Grasping at straws. And sheetrock.

pms laflame at aaahawk.com
Thu May 16 11:36:39 PDT 2002


Thursday May 16, 1:01 pm Eastern Time Reuters Business Report Housing, Job Claims Show Turnaround

By Mark Felsenthal

WASHINGTON (Reuters) - U.S. housing starts fell in April and jobless claims climbed earlier this month, the government said on Thursday, showing an economy struggling to decisively turn the corner in emerging from its slump. ADVERTISEMENT

The data portrayed a housing market that has lost some of its sizzle while remaining strong, alongside a mildly worrying job market in which new openings are failing to keep pace with lost positions.

"These show an economy that's on the mend, but it's not mended," said Frederick Breimyer, chief economist for State Street Corp.

Chicago Federal Reserve President Michael Moskow said, also on Thursday, that uncertainty hovers over the early shape of the U.S. economic recovery, although prospects for moderate growth are good.

"While certain sectors of the economy are still experiencing hard times, overall activity has recovered from the recession we suffered last year and we appear to be on our way to a moderate expansion," said Moskow who, under the Fed's rotation system, is not a voting member of the central bank's policy-setting committee this year.

U.S. housing starts fell 5.4 percent in April, the Commerce Department said in a report, as the housing sector weakened more than expected from a record pace that analysts said had been exaggerated by the mild winter.

Ground breaking for new homes slipped to a seasonally adjusted annual rate of 1.555 million units from a downwardly revised 1.644 million rate in March.

Analysts were expecting a smaller drop. A Reuters poll of economists had forecast new home starts would decline, but only to a 1.631 million unit rate.

The data breakdown showed starts on apartment buildings fell 11.5 percent while ground breaking for single-family homes, the largest home-building category, fell 2.0 percent.

"Housing is unlikely to be an engine of growth in the second quarter," said David Seiders, chief economist for the National Association of Home Builders.
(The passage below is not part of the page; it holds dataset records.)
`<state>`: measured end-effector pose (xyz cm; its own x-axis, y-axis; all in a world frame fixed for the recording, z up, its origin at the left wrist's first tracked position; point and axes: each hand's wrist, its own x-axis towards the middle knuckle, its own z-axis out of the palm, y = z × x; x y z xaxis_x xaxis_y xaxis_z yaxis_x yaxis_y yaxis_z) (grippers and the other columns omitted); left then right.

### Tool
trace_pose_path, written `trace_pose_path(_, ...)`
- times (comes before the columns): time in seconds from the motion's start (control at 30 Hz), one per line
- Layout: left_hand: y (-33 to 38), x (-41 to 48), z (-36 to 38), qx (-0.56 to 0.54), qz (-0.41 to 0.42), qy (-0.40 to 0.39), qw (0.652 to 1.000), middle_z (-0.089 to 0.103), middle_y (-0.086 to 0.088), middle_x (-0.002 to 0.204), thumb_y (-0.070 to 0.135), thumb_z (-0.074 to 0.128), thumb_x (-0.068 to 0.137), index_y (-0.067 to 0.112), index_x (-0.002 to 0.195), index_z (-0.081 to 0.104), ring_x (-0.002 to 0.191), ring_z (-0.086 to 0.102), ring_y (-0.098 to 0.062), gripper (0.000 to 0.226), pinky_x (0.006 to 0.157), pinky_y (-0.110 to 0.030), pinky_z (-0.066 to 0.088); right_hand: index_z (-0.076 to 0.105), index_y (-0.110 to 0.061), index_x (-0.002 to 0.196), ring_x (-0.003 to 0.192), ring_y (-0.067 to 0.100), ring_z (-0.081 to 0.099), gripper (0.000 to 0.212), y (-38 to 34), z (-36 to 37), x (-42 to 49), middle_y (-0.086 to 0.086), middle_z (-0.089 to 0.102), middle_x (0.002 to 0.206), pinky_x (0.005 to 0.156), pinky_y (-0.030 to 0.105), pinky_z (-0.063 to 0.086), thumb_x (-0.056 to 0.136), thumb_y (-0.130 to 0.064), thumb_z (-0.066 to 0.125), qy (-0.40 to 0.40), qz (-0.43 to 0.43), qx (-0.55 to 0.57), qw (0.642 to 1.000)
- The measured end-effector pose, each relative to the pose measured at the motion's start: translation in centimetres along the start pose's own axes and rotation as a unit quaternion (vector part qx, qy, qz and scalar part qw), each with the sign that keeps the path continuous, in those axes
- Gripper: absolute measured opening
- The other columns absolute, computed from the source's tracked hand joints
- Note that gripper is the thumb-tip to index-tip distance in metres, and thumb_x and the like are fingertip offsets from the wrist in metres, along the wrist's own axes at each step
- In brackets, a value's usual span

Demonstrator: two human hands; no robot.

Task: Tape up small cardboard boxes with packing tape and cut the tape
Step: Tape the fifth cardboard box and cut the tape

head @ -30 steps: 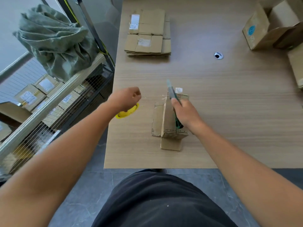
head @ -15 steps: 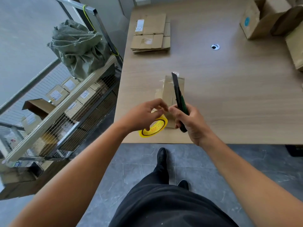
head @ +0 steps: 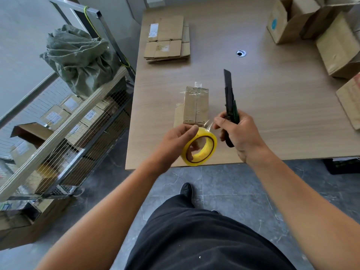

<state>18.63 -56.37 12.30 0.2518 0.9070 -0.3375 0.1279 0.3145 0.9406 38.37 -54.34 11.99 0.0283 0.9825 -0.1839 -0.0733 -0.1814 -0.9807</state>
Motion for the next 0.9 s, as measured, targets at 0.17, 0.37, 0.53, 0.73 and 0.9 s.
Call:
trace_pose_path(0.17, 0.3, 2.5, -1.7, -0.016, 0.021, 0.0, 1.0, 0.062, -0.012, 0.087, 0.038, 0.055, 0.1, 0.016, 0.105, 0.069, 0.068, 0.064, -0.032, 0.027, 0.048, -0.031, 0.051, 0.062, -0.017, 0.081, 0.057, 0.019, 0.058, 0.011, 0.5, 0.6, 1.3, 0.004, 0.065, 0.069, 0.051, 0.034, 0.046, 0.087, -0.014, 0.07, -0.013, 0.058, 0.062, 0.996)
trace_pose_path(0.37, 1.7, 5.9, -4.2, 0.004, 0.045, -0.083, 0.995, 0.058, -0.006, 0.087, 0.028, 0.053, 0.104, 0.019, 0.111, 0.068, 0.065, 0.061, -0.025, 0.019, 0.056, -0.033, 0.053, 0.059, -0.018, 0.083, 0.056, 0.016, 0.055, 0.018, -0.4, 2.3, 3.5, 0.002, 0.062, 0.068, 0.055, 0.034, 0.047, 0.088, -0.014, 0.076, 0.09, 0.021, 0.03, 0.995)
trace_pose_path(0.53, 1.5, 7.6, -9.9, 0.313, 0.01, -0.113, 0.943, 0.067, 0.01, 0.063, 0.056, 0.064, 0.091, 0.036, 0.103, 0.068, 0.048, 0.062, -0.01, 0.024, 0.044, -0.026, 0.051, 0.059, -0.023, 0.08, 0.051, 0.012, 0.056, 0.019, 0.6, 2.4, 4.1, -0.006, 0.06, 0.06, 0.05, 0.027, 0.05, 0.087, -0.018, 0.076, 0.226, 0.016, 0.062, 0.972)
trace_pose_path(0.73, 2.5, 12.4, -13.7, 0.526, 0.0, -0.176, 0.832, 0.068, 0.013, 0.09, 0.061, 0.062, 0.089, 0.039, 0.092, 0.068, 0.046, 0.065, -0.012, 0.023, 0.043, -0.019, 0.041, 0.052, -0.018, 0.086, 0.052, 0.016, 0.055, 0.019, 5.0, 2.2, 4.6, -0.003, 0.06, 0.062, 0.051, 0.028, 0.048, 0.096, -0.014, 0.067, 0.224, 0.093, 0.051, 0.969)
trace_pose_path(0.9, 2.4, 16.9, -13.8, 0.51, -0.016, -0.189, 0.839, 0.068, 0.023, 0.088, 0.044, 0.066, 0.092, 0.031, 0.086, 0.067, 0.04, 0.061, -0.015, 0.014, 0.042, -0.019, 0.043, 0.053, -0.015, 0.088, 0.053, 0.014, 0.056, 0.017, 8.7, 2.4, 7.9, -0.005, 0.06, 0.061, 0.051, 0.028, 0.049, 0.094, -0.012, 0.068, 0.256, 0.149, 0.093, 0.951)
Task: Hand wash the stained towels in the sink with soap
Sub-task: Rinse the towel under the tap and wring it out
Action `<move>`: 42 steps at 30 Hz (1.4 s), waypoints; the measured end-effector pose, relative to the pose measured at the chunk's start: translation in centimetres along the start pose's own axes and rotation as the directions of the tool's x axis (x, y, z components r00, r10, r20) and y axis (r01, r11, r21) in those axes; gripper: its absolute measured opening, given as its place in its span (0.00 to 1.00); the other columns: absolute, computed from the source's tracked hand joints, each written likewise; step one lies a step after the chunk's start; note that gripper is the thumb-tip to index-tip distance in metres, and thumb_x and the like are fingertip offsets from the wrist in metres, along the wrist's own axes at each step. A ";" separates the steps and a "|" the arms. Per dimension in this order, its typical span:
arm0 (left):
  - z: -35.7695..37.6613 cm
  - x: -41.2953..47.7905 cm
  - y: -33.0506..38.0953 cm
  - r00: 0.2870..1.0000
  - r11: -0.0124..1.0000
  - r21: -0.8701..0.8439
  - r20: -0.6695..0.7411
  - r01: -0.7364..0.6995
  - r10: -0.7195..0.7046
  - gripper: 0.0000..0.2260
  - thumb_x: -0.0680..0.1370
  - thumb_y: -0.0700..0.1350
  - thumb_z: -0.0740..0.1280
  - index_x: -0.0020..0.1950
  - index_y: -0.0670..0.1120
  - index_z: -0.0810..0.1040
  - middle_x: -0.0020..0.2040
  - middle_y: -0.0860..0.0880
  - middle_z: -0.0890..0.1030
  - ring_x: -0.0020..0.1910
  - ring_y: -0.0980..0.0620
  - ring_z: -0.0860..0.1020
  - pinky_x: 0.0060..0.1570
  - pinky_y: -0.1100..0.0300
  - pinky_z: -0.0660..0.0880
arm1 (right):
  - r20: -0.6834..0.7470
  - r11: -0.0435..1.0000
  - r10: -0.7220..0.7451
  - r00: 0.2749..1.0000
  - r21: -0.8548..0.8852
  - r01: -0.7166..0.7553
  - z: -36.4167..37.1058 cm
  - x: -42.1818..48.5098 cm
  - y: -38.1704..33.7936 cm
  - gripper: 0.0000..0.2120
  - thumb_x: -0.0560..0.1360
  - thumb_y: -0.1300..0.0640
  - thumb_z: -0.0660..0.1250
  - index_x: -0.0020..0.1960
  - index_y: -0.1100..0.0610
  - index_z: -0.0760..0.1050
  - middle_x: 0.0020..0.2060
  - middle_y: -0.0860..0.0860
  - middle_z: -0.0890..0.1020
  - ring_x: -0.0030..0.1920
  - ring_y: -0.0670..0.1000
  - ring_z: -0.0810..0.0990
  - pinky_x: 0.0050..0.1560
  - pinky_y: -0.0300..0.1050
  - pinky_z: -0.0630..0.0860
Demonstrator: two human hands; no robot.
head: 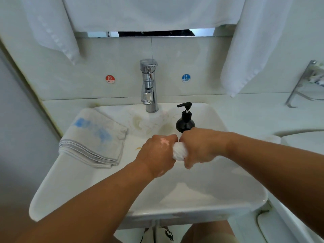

However, April building permits, an indication of future activity, rose by 0.3 percent to a seasonally adjusted annual pace of 1.634 million units, slightly exceeding the expectations of analysts.

The Chicago Fed's Moskow said U.S. housing activity was unlikely to slow significantly nationwide in coming months, although he added that some regions and metropolitan areas may have seen some "overbuilding".

Meanwhile, the number of new jobless claims rose in the latest week, staying above 400,000 for two months, the Labor Department said. Its report also showed the number of people receiving extended benefits was at its highest in more than 19 years.

First-time claims for state unemployment benefits rose 2,000 to 418,000 in the May 11 week, the Labor Department said. Analysts had expected claims to decline, to 402,000 from the 411,000 originally reported for the May 4 week.

Economists view jobless claims above 400,000 as a sign of a lackluster labor market. They also say, however, that new hiring typically lags behind other signs of increased economic activity during a recovery.

In spite of some recent positive signs for the economy, such as an increase in industrial production, analysts said the jobs market is weak pending further evidence of an economic turnaround.

"Business continues to be very, very cautious about hiring. There still seems to be a lack of confidence in business that this is a full-fledged expansion," said Robert Dederick, a consultant for Northern Trust Co.

But a longer-term gauge of labor market prospects -- the four-week moving average that smoothes out seasonal fluctuations -- showed a third straight week of modest improvement.

Stocks rose slightly on Thursday. By midday the Dow Jones industrial average was up 19 points, or 0.19 percent, at just over 10,262. U.S. Treasury bonds climbed as the weak economic reports triggered bargain-hunting in government securities.

The data: http://biz.yahoo.com/c/e.html

A woman I work with just got a rent reduction from Post Apartments. Post is THE place to live if you wanna make believe you got some financial stability and a friend of her's who works for Post said that this was the first time in their history that corporate allowed them to offer anything but an increase. In fact, before I showed her an article about the collapse of the rental market in Atlanta, they were offering to not raise her rent if she would sign a longer term lease at current rent. Assholes.